Low-Power ECG-Based Processor for Predicting Ventricular Arrhythmia
ABSTRACT:
This paper presents the design of a fully integrated electrocardiogram (ECG) signal processor (ESP) for the prediction of ventricular arrhythmia using a unique set of ECG features and a naive Bayes classifier. Real-time and adaptive techniques for the detection and the delineation of the P-QRS-T waves were investigated to extract the fiducial points. Those techniques are robust to any variations in the ECG signal with high sensitivity and precision. Two databases of the heart signal recordings from the MIT PhysioNet and the American Heart Association were used as a validation set to evaluate the performance of the processor. Based on application-specified integrated circuit (ASIC) simulation results, the overall classification accuracy was found to be 86% on the out-of-sample validation data with 3-s window size.           The proposed architecture of this paper analysis the logic size, area and power consumption using Xilinx 14.2.

EXISTING SYSTEM:
Recently, due to the remarkable advancement in technology, the development of dedicated hardware for accurate ECG analysis and classification in real time has become possible. The main requirements are low-power consumption and low-energy operation in order to have longer battery lifetime along with the small area for wearability. Many attempts succeeded to implement ECG signal processing and classification systems in hardware. Shiu et al. implemented an integrated electrocardiogram signal processor (ESP) for the identification of heart diseases using the 90-nm CMOS technology. The system employed an instrumentation amplifier and a low-pass filter (LPF) to remove the baseline wander and the power line interference form the ECG and employed a time-domain morphological analysis for the feature extraction and classification based on the evaluation of the ST segment. The system was carried out in a field programmable gate array and consumed a total of 40.3-μW power and achieved an accuracy of 96.6%. The main disadvantage of the system is that it uses fixed search window with predefined size to locate S and T fiducial points, which is not suitable for real-time scenarios.
The system was fabricated on the 0.18-μm CMOS technology and executed different functions for the three stages of preprocessing, feature extraction, and classification. The algorithm behind these functions was based on the quad level vector. Moreover, the functions were all pipelined to increase hardware utilization and reduce power consumption. Besides, the system employed clock gating techniques to enable and disable each processing unit individually according to the need and it applied voltage scaling up to 0.7 V. The ECG processor consumed 6 μW at 1.8 V and 1.26 μW at 0.7 V, which is much better than the system due to the low-power techniques it employed. One recent system for ECG classification was presented and comprised of three chips.

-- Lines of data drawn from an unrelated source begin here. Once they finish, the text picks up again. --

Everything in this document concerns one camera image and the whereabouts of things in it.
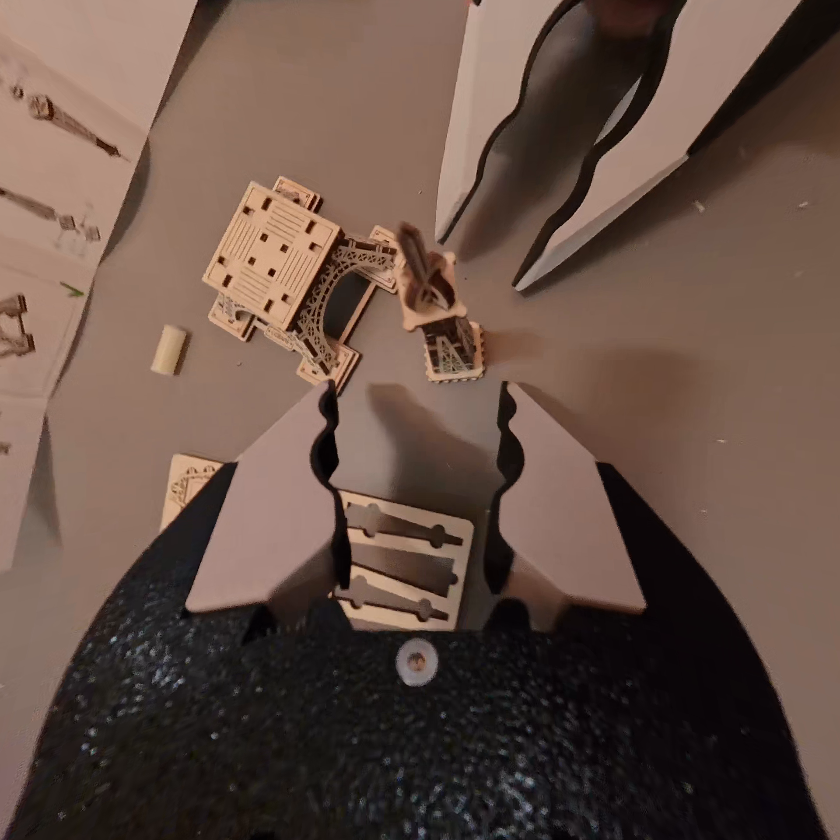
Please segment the wooden tower model spire section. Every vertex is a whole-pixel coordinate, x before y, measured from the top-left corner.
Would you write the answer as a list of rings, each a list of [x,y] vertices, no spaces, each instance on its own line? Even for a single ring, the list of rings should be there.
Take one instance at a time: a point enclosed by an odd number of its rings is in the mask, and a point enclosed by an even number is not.
[[[423,334],[426,376],[434,383],[471,382],[483,376],[482,328],[469,319],[456,281],[457,257],[426,247],[421,231],[401,223],[396,233],[404,265],[396,272],[405,331]]]

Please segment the grey desk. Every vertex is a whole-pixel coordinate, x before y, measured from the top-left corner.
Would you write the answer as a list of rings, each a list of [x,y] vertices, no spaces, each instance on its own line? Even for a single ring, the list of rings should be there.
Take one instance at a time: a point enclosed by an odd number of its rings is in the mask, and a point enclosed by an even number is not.
[[[468,2],[198,2],[77,342],[2,574],[2,834],[83,632],[159,531],[176,453],[231,459],[309,390],[207,321],[201,275],[249,181],[321,193],[358,235],[431,239]],[[340,398],[341,487],[478,529],[499,383],[617,467],[729,599],[838,837],[838,37],[525,295],[511,282],[638,53],[585,8],[541,48],[447,244],[487,333],[473,384],[425,378],[375,292]],[[187,332],[153,373],[165,324]]]

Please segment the paper instruction sheet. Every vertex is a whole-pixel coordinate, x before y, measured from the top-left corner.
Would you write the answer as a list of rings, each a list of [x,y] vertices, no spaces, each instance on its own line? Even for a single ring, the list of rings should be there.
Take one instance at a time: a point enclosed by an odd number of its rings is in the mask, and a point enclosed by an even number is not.
[[[196,2],[1,2],[1,569]]]

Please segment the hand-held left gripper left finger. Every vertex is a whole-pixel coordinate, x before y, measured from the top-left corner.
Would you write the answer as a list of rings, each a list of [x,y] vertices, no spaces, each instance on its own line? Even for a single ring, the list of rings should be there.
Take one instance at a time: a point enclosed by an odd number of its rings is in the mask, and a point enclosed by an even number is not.
[[[350,584],[332,380],[276,421],[238,458],[192,589],[189,613],[263,605],[298,617]]]

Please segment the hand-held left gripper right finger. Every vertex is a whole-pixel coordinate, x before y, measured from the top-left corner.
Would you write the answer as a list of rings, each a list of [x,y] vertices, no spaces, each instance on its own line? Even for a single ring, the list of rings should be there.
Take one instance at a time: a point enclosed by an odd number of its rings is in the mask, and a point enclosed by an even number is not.
[[[500,387],[484,575],[500,604],[552,632],[572,607],[641,615],[647,601],[593,454],[519,384]]]

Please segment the small cream wax piece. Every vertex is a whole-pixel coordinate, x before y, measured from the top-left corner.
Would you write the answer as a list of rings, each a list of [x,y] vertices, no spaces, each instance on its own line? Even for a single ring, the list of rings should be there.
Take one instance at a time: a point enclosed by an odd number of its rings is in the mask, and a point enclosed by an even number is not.
[[[186,341],[187,332],[185,330],[172,324],[165,324],[154,352],[150,370],[158,375],[176,375],[180,369]]]

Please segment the wooden sheet with arch parts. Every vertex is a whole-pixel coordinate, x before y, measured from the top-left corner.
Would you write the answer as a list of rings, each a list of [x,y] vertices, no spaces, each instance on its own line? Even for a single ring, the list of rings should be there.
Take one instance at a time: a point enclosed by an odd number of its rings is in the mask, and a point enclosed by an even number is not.
[[[173,455],[166,483],[159,532],[168,528],[223,464],[223,461],[194,455]]]

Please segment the wooden sheet with spire cut-outs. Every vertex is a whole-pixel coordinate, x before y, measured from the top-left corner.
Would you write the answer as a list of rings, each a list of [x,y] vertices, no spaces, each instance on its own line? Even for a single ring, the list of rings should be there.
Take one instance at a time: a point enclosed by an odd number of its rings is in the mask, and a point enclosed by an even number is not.
[[[340,490],[352,551],[337,601],[356,631],[453,632],[473,524],[444,513]]]

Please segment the wooden tower model base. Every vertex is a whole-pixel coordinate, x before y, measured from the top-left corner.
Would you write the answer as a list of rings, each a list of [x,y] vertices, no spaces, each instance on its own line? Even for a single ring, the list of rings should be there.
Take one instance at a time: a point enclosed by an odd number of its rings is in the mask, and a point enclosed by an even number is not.
[[[299,355],[300,378],[341,393],[361,360],[350,336],[375,289],[396,293],[405,259],[391,231],[347,234],[321,204],[283,175],[249,183],[203,282],[216,293],[211,323],[241,342],[262,333]]]

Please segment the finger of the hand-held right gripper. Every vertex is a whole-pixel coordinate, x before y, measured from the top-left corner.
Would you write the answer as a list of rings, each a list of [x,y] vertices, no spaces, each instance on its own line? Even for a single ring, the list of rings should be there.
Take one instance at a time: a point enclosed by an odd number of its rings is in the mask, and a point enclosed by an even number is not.
[[[440,168],[435,238],[452,235],[483,178],[492,145],[524,102],[537,54],[577,1],[469,4]]]
[[[687,161],[692,144],[799,4],[689,1],[663,18],[642,75],[522,261],[516,291],[560,266]]]

The first chip contained the body-end circuits that were the high-pass sigma delta modulator-based bio-signal processor and the ON–OFF keying transmitter. The second chip, the receiving end, had the receiver and the digital signal processing (DSP) unit. The last chip was the classifier. Discrete wavelet transform was adopted by the DSP unit for the ECG feature extraction and classification. The chip was fabricated on the 0.18-μm CMOS technology and consumed a total power of 5.967 μW at 1.2 V for the DSP unit only. The accuracy of the beat detection and the ECG classification was 99.44% and 97.25%, respectively.

DISADVANTAGES:
·        large area
·        high power
·        high performance

PROPOSED SYSTEM:
The architecture of the proposed ESP is shown in Fig. 1. The architecture includes the modules of the three stages along with a main FSM that controls the flow of the data between the different stages, as shown in Fig. 2. The processing of the data is done using fixed point representation.
Fig. 1. Architecture of the proposed ESP.
Fig. 2. Main control FSM.
ECG Preprocessing Stage
1) ECG Filtering: The block diagram of the preprocessing stage is shown in Fig. 3. Bandpass filtering of the raw ECG signal is the first step in which the filter isolates the predominant QRS energy centered at 10 Hz, and attenuates the low frequencies characteristic of the P and T waves, baseline drift, and higher frequencies associated with electromyographic noise and power line interference.
Fig. 3. Block diagram of preprocessing stage, which contains filtering, QRS detection, and P and T wave delineation.
2) QRS Detection: To detect the QRS complex, the PAT method was used. The PAT is a widely used method, which is based on the amplitude threshold technique exploiting the fact that R peaks have higher amplitudes compared with other ECG wave peaks. With proper filtering of the signal, the method is highly capable of detecting the R peaks in every heartbeat using two threshold levels.
Fig. 4. Flowchart of PAT peak detection technique.
3) T and P Wave Delineation: The delineation of T and P waves is based on a novel technique proposed. The method is based on adaptive search windows along with adaptive thresholds to accurately distinguish T and P peaks from noise peak. In each heartbeat, the QRS complex is used as a reference for the detection of T and P waves in which two regions are demarcated with respect to R peaks.
Fig. 5. Computing T and P wave thresholds based on the previously detected T peak, P peak, and R peak values.
Feature Extraction Stage
The two main parameters that must be considered while developing a detection (or prediction) system are the complexity and the accuracy of the feature extraction technique in providing the best results. The result of such analysis yielded in a unique set of ECG features, which were found to be the most indicative characteristics of ventricular arrhythmia with a simple-torealize system and high prediction accuracy. The features include RR, PQ, QP, RT, TR, PS, and SP intervals. Fig. 6 shows these intervals on ECG record. It is worth mentioning that the features are extracted from two consecutive heartbeats, unlike other methods that process each heartbeat independently.
Fig. 6. ECG feature extraction from two consecutive heartbeats.
Classification Stage
The choice of classifier in this paper was the naive Bayes. The naive Bayes classifier is easy to build with no complicated iterative parameter estimation, which makes it particularly useful for hardware implementation. It assumes naive and strong independent distributions between the feature vectors, and this assumption was met, since all the extracted ECG features were independently analyzed and assessed from the beginning. The architecture of the classifier is implemented, as shown in Fig. 7.
Fig. 7. Architecture of naive Bayes classifier.
ADVANTAGES:
·        small area
·        low power
·        high performance

SOFTWARE IMPLEMENTATION:
·        Modelsim
·        Xilinx ISE